Efficient Compression of Overparameterized Deep Models through Low-Dimensional Learning Dynamics
Soo Min Kwon, Zekai Zhang, Dogyoon Song, Laura Balzano, Qing Qu
TL;DR
This work investigates the prohibitive compute and memory costs of overparameterized models and uncovers that training updates concentrate in a small invariant subspace of dimension $r$. It introduces compressed deep linear networks (C-DLNs) with a rank-$\hat{r}$ factorization, spectral initialization from a surrogate matrix, and a two-timescale gradient update to exploit low-dimensional learning dynamics, reducing parameters from $Ld^2$ to $2d\hat{r}+(L-2)\hat{r}^2$. Theoretical results show that, under incremental learning, the compressed network achieves a lower recovery error than the original network at all iterations in deep matrix factorization; empirical results demonstrate up to $2\times$ faster training and strong transfer to nonlinear architectures, including MLPs and ViTs, with negligible loss in accuracy.
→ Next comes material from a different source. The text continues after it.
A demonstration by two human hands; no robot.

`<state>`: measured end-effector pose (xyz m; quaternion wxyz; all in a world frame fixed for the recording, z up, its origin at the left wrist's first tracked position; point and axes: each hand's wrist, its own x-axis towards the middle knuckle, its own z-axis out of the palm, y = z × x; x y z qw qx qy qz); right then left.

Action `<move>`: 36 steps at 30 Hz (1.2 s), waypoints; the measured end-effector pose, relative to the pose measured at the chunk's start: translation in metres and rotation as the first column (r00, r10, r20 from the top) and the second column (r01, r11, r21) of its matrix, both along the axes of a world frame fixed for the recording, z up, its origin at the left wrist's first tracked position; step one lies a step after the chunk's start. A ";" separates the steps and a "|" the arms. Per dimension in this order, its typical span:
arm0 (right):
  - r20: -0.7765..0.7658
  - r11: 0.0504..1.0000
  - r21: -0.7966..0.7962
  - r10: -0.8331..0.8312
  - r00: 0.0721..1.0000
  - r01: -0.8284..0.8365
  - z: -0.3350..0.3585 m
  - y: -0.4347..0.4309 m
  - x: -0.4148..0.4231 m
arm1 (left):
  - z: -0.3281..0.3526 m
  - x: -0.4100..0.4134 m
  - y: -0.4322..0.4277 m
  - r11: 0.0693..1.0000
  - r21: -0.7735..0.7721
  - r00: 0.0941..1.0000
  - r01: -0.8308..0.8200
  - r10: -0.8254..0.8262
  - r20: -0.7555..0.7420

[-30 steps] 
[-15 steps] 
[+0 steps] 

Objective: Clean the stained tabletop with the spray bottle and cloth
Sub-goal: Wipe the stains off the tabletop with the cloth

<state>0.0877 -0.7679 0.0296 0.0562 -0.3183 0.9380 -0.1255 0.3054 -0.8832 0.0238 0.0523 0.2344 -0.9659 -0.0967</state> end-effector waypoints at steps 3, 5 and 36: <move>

Together, these findings offer a principled approach to efficient training and deployment of large models by exploiting their intrinsic low-rank learning dynamics.
Abstract
Overparameterized models have proven to be powerful tools for solving various machine learning tasks. However, overparameterization often leads to a substantial increase in computational and memory costs, which in turn requires extensive resources to train. In this work, we present a novel approach for compressing overparameterized models, developed through studying their learning dynamics. We observe that for many deep models, updates to the weight matrices occur within a low-dimensional invariant subspace. For deep linear models, we demonstrate that their principal components are fitted incrementally within a small subspace, and use these insights to propose a compression algorithm for deep linear networks that involve decreasing the width of their intermediate layers. We empirically evaluate the effectiveness of our compression technique on matrix recovery problems. Remarkably, by using an initialization that exploits the structure of the problem, we observe that our compressed network converges faster than the original network, consistently yielding smaller recovery errors. We substantiate this observation by developing a theory focused on deep matrix factorization. Finally, we empirically demonstrate how our compressed model has the potential to improve the utility of deep nonlinear models. Overall, our algorithm improves the training efficiency by more than 2x, without compromising generalization.